- _Your task_
Find every line below that contains the word "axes" and copy it out.

- _Input data_
::::::
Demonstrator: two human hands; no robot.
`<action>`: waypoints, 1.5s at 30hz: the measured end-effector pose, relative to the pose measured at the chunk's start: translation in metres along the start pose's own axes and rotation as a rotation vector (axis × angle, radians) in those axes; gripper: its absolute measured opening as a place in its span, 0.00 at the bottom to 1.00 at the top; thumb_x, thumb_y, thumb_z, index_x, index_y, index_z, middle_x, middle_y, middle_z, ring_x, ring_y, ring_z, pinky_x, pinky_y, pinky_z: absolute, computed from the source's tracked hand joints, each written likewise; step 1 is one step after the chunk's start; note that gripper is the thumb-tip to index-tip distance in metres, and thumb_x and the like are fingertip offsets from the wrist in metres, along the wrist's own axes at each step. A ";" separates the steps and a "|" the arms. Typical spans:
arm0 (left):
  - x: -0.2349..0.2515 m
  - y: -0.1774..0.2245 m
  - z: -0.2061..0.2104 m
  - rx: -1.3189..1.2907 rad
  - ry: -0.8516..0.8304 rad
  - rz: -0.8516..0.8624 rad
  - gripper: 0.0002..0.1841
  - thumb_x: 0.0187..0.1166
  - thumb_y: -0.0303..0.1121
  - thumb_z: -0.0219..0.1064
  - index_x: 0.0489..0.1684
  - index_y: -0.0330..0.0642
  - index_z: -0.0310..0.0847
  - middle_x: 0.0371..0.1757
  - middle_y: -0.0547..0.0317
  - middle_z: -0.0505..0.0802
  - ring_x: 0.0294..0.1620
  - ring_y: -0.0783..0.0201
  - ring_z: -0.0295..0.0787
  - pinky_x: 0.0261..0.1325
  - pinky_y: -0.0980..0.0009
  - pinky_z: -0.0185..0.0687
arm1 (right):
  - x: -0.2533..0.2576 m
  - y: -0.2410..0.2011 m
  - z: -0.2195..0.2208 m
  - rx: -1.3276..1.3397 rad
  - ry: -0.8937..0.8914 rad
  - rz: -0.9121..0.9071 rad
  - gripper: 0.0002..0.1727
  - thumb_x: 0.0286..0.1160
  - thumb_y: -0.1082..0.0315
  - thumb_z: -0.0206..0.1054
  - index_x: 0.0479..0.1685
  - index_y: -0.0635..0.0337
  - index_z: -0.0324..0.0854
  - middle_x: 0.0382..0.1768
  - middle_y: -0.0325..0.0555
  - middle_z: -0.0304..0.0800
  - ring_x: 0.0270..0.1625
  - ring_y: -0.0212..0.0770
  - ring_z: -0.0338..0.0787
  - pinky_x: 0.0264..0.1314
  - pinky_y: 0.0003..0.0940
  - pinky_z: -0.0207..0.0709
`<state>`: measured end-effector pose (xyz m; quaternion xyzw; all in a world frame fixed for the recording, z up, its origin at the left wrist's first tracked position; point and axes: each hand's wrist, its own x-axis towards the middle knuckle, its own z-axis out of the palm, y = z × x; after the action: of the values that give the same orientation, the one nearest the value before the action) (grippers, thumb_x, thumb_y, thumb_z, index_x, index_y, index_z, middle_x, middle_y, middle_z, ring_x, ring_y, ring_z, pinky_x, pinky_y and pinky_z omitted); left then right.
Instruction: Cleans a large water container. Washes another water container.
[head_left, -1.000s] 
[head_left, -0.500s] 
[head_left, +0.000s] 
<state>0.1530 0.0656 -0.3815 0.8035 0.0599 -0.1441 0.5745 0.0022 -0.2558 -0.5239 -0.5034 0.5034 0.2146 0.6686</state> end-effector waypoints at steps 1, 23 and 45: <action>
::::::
- _Answer area_
`<action>`: waypoints, 1.5s at 30hz: the measured end-effector pose, relative to the pose measured at the chunk's start: translation in metres along the start pose's own axes and rotation as a rotation vector (axis × angle, radians) in those axes; gripper: its absolute measured opening as a place in its span, 0.00 at the bottom to 1.00 at the top; thumb_x, thumb_y, thumb_z, index_x, index_y, index_z, middle_x, middle_y, middle_z, ring_x, ring_y, ring_z, pinky_x, pinky_y, pinky_z: absolute, computed from the source's tracked hand joints, each written likewise; step 1 is one step after the chunk's start; note that gripper is the thumb-tip to index-tip distance in metres, and thumb_x and the like are fingertip offsets from the wrist in metres, along the wrist's own axes at each step. A ";" separates the steps and a "|" the arms. Typical spans:
`<state>`: measured end-effector pose (xyz m; quaternion xyzw; all in a world frame fixed for the recording, z up, its origin at the left wrist's first tracked position; point and axes: each hand's wrist, its own x-axis towards the middle knuckle, its own z-axis out of the palm, y = z × x; after the action: of the values that give the same orientation, the one nearest the value before the action) (grippers, thumb_x, thumb_y, thumb_z, index_x, index_y, index_z, middle_x, middle_y, middle_z, ring_x, ring_y, ring_z, pinky_x, pinky_y and pinky_z omitted); left then right.

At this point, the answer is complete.